Rozanska Matylda, Sobczak Krzysztof, Jasinska Anna, Napierala Marek, Kaczynska Danuta, Czerny Anna, Koziel Magdalena, Kozlowski Piotr, Olejniczak Marta, Krzyzosiak Wlodzimierz J
Laboratory of Cancer Genetics, Institute of Bioorganic Chemistry, Polish Academy of Sciences, Poznan, Poland.
Hum Mutat. 2007 May;28(5):451-8. doi: 10.1002/humu.20466.
Although the trinucleotide repeats are present in the exons of numerous human genes, the allele distribution is not well known, and the factors responsible for their intergenic and intragenic variability are not well understood. We have analyzed the length and sequence variation within the most commonly occurring CAG and CTG repeats in a large number of human genes selected to contain the longest reported repeat tracts. Our study revealed that in genes other than those implicated in the Triplet Repeat Expansion Diseases (TREDs), the very long and highly polymorphic repeats are rather infrequent. The length of pure repeat tract in the most frequent allele was found to correlate well with the rate of the repeat length polymorphism, and CAA triplets were shown to be the most frequent CAG repeat interruptions. As both the CAG and CAA triplets code for glutamine, our results may suggest that the selective pressure disfavors the long uninterrupted CAG repeats in genes and transcripts but not the long normal polyglutamine tracts in proteins. This may indicate that hairpin structures formed in ssDNA and RNA by long pure CAG repeats would be selected against as they may impede normal cellular processes.

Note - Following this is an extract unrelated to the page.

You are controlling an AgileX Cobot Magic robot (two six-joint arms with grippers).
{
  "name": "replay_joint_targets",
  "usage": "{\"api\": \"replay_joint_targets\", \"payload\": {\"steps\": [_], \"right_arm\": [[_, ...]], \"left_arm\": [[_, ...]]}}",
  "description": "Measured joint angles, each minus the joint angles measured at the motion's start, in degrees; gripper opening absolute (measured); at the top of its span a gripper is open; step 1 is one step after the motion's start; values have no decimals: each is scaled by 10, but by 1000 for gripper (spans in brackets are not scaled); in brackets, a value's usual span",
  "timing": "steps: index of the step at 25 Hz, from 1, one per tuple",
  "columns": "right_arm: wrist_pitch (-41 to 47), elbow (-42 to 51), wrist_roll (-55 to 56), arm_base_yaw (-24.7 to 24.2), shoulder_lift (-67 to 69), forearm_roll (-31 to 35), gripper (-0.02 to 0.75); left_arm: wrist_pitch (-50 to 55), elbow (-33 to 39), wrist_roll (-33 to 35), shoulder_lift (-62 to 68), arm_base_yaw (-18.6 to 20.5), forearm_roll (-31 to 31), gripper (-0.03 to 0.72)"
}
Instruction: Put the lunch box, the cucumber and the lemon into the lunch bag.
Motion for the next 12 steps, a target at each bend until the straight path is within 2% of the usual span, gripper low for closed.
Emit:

尽管三核苷酸重复序列存在于众多人类基因的外显子中,但其等位基因分布尚不明确,导致其基因间和基因内变异的因素也未得到充分理解。我们分析了大量选定的含有已报道最长重复序列片段的人类基因中最常见的CAG和CTG重复序列的长度和序列变异。我们的研究表明,在除与三核苷酸重复序列扩增疾病(TREDs)相关的基因之外的其他基因中,非常长且高度多态的重复序列相当罕见。发现最常见等位基因中纯重复序列片段的长度与重复序列长度多态性的速率密切相关,并且CAA三联体被证明是最常见的CAG重复序列中断。由于CAG和CAA三联体均编码谷氨酰胺,我们的结果可能表明,选择压力不利于基因和转录本中长的不间断CAG重复序列,但对蛋白质中长的正常多聚谷氨酰胺序列片段并无不利影响。这可能表明,长的纯CAG重复序列在单链DNA和RNA中形成的发夹结构会被选择淘汰,因为它们可能会阻碍正常的细胞过程。